The beauty of personalized learning – whether it’s through blending technology, project-based learning, or progressing on your own timeline based on your needs – is that it can start at any place and time. When we hit roadblocks, it’s easy to pick back up and keep going. Joining the TranformSC network is a personalized experience. We’re all in different places with different experiences, challenges, and opportunities. TransformSC isn’t about fitting into someone else’s box. It’s all about breaking down barriers. With every school that joins the network, barriers fall for the children of our state. On behalf of the faculty and students of Lexington Middle, we are excited to be a TransformSC school. We’re excited to share our journey as the Transform movement grows!

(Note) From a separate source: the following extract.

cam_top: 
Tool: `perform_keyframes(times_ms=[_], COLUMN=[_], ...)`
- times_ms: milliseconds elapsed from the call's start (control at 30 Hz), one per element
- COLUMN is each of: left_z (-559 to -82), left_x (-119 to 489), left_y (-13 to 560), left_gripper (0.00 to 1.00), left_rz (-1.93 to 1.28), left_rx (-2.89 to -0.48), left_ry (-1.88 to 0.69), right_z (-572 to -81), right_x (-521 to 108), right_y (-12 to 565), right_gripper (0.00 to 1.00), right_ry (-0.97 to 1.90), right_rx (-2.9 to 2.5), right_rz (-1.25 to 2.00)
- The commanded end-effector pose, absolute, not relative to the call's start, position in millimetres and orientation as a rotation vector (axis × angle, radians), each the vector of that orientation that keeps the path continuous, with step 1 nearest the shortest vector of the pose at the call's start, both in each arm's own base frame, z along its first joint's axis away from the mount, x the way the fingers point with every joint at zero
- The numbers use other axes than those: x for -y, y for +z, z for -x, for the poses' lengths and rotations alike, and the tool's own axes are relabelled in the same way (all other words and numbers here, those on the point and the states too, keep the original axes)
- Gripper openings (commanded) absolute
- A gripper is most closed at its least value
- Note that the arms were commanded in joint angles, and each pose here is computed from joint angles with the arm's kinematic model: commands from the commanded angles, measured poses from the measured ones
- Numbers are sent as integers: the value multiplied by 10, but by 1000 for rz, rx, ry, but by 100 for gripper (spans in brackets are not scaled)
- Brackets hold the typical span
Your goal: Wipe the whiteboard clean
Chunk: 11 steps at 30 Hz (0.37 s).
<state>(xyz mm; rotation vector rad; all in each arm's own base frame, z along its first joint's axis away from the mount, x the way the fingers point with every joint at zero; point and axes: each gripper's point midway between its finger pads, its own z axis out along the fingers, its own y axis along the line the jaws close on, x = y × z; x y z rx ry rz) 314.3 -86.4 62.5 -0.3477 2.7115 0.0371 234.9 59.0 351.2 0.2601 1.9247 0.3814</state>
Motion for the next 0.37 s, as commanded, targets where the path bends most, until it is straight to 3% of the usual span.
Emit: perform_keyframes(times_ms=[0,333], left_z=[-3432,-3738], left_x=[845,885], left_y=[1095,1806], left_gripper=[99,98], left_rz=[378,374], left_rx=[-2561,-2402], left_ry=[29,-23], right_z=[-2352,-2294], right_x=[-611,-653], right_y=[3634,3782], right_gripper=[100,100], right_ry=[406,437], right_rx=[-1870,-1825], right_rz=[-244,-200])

Ryan Pool recently accepted the position of Director of Secondary Schools for Lexington County School District One. Pool served as the principal at Lexington Middle School in Lexington One from 2012 – 2016. He is a graduate of the University of South Carolina, with a bachelor’s degree in Political Science, MAT in social studies, and master’s degree in education administration. Pool began his career as an education instructor at the University of South Carolina in Columbia. He began teaching high school social studies in 1998 in Charleston County, before moving to Lexington One in 2000. During a brief hiatus from teaching, Pool served as a Foreign Service Officer for the U.S. Department of State in Washington DC and Ecuador. He returned to teaching in 2006 and moved into school administration the following year. He is an alumnus of the South Carolina School Leadership Executive Institute and the South Carolina Education Policy Fellowship Program. Pool is a certified International Baccalaureate Head of School, speaks fluent Spanish, and is a member of AMLE, SCAMLE, ASCD, and SCASA.